A total of 743 applications for RES units representing a total capacity of 17.4 GW were submitted to RAE for the June cycle, the authority has announced. Solar energy units, totaling 302 and representing 12.8 GW, were the cycle’s dominant RES technology, followed by wind energy units, reaching 290 in total for 4.2 GW.

Meanwhile, RAE is preparing to establish a 35,000-euro letter of guarantee as a prerequisite for applications, this measure’s objective being to limit applications to RES investors with serious intentions.

The authority launched a brief public consultation procedure on Friday. It concludes tomorrow, paving the way for the energy ministry’s draft bill for the letter of guarantee measure’s implementation.

 

New RES support framework, featuring changes, imminent

The energy ministry appears to have taken initiatives intended to increase capacity quantities offered at RES auctions and also retain national control over the determination of these quantities, depending on developments, given the more ambitious National Energy and Climate Plan (NECP) for the installation of a greater number of RES units, reflecting loftier EU goals, energypress sources have informed.

A draft detailing the new RES support framework for Greece has been finalized following talks between the energy ministry officials and European Commission officials and is now in the hands of the finance ministry’s Central State Aid Unit (KEMKE), responsible for the framework’s official implementation, expected in a few days.

Considerable changes have been made to an initial plan announced by former energy minister Kostis Hatzidakis, not only in terms of the number of auctions to be staged and capacities offered, but also in terms of its overall principles, sources noted.

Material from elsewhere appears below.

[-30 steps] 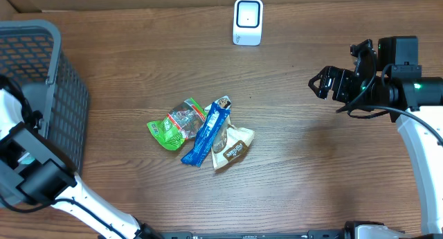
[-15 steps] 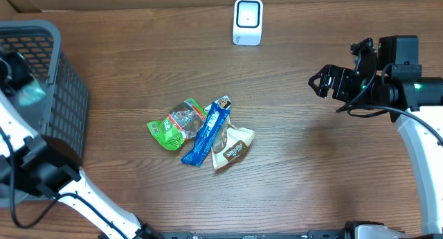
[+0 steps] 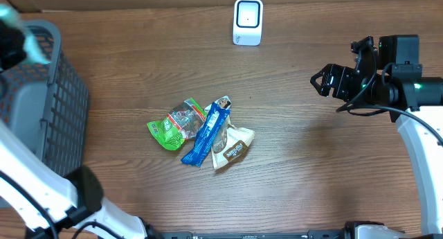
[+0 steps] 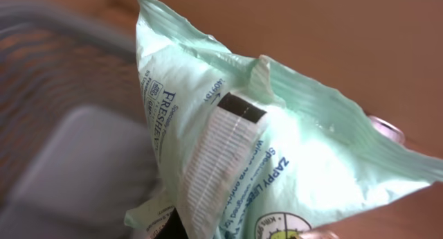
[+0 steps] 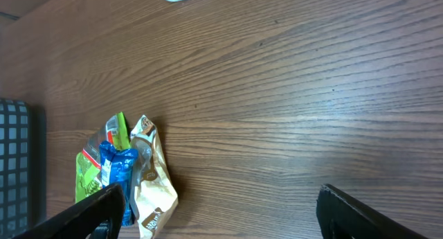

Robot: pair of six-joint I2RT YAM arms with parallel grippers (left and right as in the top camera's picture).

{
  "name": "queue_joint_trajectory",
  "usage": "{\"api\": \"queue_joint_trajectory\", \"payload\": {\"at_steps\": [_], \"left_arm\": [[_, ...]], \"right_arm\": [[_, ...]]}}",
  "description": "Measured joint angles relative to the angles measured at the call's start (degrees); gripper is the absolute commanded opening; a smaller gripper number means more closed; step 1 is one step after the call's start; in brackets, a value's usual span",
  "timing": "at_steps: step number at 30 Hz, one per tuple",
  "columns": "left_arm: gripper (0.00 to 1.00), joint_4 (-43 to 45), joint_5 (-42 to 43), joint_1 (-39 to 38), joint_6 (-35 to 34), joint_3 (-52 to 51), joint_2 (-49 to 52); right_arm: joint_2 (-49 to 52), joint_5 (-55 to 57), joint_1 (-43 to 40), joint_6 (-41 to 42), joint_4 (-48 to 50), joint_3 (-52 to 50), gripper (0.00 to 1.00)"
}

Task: Scan the item barcode
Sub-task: 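Carry the mint packet to the center pile and release it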

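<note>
A pale green packet (image 4: 277, 163) with dark print and a white seam fills the left wrist view, and my left gripper (image 4: 228, 228) is shut on its lower end. In the overhead view it is a blurred teal patch (image 3: 31, 48) at the far left, above the grey basket (image 3: 66, 107). The white scanner (image 3: 248, 21) stands at the back middle of the table. My right gripper (image 3: 325, 82) hangs open over the table's right side, nothing between its fingers (image 5: 90, 211).
A pile lies mid-table: a green packet (image 3: 173, 122), a blue bar (image 3: 208, 131) and a tan packet (image 3: 234, 147). The right wrist view shows the same pile (image 5: 128, 173) and the scanner's edge. The basket's inside (image 4: 62, 156) lies below the held packet.
My left gripper, holding the pale green packet, was down inside the basket and is now raised above its rim at the far left. The right gripper has shifted only slightly.
At first my left gripper was open over the pale green packet lying in the basket. Then it was closer, fingers either side of it. Then it was shut on the packet inside the basket, and now holds it above the basket. The right arm stayed put.
</note>
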Motion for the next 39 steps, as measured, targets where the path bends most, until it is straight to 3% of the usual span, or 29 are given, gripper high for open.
{"api": "queue_joint_trajectory", "payload": {"at_steps": [7,17,25,31,33,37,39], "left_arm": [[0.04,0.0,0.7,-17.9,0.0,-7.6,-1.5],[0.04,2.3,-3.9,-33.4,-3.0,-43.3,-0.9],[0.04,18.7,-5.4,-40.4,-6.9,-71.4,-0.7],[0.08,28.6,-6.9,-41.4,-10.3,-80.9,-0.7],[0.16,29.8,-6.9,-41.4,-11.0,-81.4,-0.7],[0.6,32.5,-5.5,-41.4,-11.9,-81.4,-0.7],[0.71,33.3,-4.3,-41.4,-12.2,-81.4,-0.7]], "right_arm": [[-2.2,0.0,0.0,0.0,-1.2,1.5,0.93],[-3.7,0.0,0.0,-0.1,-2.4,1.6,0.96],[-3.7,0.0,0.0,-0.1,-2.3,1.6,0.96],[-3.7,0.0,0.0,-0.1,-2.1,1.6,0.96],[-3.7,0.0,0.0,0.0,-1.9,1.6,0.96],[-3.7,0.0,0.0,-0.1,-1.6,1.6,0.97],[-3.7,0.0,0.0,-0.1,-1.6,1.6,0.97]]}}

The new framework makes no mention of an initial Greek proposal for six auctions, each offering 350 MW, for a total of 2.1 GW, but it does call for a capacity of at least 3 GW.

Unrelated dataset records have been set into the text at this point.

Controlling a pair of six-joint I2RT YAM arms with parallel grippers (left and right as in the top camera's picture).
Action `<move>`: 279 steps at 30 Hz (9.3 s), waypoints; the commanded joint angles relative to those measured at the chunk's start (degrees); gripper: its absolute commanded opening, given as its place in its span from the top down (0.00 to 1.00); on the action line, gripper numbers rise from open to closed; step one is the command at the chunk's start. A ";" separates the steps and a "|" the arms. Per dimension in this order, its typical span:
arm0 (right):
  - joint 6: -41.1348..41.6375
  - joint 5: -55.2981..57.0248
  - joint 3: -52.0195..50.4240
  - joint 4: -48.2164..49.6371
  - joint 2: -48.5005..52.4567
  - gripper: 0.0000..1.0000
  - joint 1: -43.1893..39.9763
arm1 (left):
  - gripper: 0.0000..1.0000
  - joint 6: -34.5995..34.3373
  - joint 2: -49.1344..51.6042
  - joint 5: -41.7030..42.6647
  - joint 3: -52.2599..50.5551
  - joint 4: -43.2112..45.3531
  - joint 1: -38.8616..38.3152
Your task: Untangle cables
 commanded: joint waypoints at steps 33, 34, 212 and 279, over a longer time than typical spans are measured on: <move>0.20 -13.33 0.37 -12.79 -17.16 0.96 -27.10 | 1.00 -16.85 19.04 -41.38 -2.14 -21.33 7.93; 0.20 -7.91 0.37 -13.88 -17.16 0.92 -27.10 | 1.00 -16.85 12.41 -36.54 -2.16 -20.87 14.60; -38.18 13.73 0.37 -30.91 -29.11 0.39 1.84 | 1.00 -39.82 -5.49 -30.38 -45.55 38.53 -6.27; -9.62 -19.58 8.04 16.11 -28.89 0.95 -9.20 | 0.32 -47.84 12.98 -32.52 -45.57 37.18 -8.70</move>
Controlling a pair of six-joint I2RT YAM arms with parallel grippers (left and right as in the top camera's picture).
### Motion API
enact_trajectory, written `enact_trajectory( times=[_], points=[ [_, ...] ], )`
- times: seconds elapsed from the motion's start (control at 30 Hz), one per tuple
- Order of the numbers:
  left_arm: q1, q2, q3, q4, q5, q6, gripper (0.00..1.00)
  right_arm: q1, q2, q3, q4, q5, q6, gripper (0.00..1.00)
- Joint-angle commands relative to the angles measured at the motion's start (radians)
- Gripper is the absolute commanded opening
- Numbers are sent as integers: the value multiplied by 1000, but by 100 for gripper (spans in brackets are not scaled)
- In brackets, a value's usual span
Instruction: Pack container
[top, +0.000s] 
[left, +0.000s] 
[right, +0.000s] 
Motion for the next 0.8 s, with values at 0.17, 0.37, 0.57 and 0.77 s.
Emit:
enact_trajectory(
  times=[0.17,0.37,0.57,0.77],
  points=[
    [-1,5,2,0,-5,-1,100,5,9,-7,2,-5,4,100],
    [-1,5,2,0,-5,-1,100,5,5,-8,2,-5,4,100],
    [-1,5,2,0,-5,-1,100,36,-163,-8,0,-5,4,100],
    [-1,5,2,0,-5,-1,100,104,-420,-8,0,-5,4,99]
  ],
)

It also includes provisions for geographically based auctions covering areas such as Crete, Evia and the Cyclades, as well as special procedures for small-scale PVs.

In addition, the auctions will not need to be held by 2023 but will be extended until 2025, based on EU directives.

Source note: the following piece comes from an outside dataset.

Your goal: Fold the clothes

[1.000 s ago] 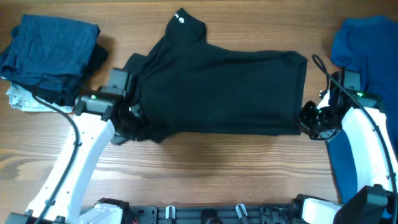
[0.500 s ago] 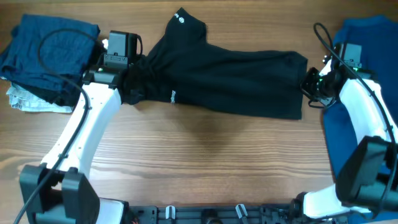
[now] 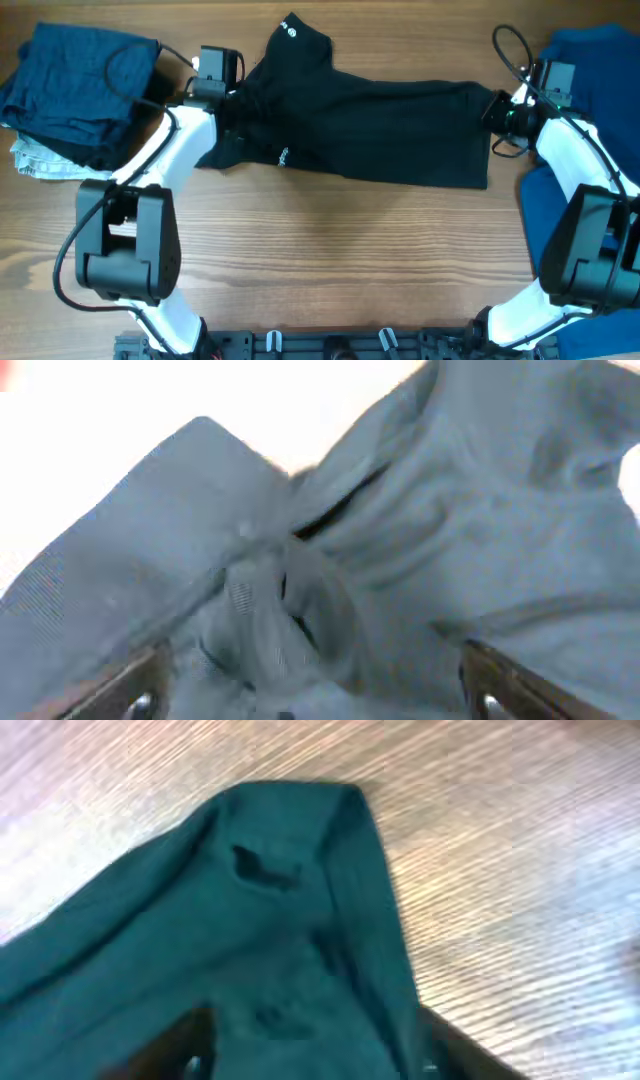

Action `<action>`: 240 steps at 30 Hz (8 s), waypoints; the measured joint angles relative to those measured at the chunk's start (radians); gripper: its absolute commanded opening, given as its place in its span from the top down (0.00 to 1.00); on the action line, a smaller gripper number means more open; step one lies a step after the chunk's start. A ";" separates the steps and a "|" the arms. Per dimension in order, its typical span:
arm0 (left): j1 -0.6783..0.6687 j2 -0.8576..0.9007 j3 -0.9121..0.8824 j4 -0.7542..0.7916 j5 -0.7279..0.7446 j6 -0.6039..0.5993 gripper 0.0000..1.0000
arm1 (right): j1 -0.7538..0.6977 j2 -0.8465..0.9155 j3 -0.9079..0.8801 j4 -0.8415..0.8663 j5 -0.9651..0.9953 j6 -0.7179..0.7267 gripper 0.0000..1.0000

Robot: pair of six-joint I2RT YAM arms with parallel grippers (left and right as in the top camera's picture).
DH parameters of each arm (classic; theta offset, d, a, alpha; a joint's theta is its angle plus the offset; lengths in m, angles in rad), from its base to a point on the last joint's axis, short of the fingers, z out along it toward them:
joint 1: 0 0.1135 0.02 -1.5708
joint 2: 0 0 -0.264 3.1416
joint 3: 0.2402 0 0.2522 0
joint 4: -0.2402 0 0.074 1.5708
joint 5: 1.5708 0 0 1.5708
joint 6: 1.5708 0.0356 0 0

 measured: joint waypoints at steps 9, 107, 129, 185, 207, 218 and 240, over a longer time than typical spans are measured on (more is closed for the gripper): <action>0.150 -0.052 0.117 -0.483 0.000 -0.014 0.94 | 0.003 -0.051 0.001 -0.204 -0.150 -0.085 0.96; 0.238 -0.114 0.182 -0.265 -0.171 -0.006 0.00 | 0.855 0.359 0.292 0.287 0.373 -0.676 0.96; 0.238 -0.114 0.182 -0.265 -0.169 -0.006 0.00 | 0.737 0.138 0.329 0.269 0.376 -0.402 0.47; 0.018 0.419 0.243 0.364 -0.105 0.212 0.91 | 0.126 0.049 0.308 -0.378 0.104 -0.298 0.55; 0.056 0.340 0.246 0.608 0.029 0.219 0.26 | 0.126 0.211 0.308 0.008 0.051 -0.256 0.39; 0.059 0.529 0.434 0.640 0.136 0.219 0.25 | 0.127 0.294 0.309 0.167 0.068 -0.256 0.39; 0.059 0.603 0.439 0.664 0.147 0.219 0.45 | 0.135 0.391 0.309 0.197 0.083 -0.256 0.69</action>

Through the new RES support framework, wind and solar farm energy investors will, through competitive procedures, secure feed-in tariffs for twenty-year periods.

 

 

Non-auction PV, wind unit exceptions over at end of ’22

A recent measure enabling small-scale PV installations of up to 500 KW without competitive procedures for tariffs, under the condition that applicants do not already possess two projects of such technology, has sparked renewed activity in the sector around the country with thousands mobilizing.

However, for a full picture, this development needs to be combined with the fact that the measure represents a temporary window of opportunity for small-scale producers that will slam shut at the end of 2022.

According to official policy, as of January 1, 2023, RES units will only be eligible for operational contracts with DAPEEP, the RES market operator, if they have participated in competitive procedures.

This essentially means that old 500-KW PVs, wind energy turbines of up to 3 MW and equivalent facilities of energy communities, plus new RES units will need to have established contracts with DAPEEP by the end of 2022.

Though this represents ample time from a technical perspective, investors typically face big delays for connection term offers from DEDDIE/HEDNO, the distribution network operator. In most parts of the country, the operator’s examination of applications and eventual response takes several months.

Even more crucial for investors seeking to develop RES facilities without going to auction is the fact that the majority of DEDDIE/HEDNO responses are negative as network capacity availability is limited.

Applications for non-auction PVs will be submitted to an online platform planned to be developed by DEDDIE/HEDNO. First-come, first-served qualification criteria will be applied.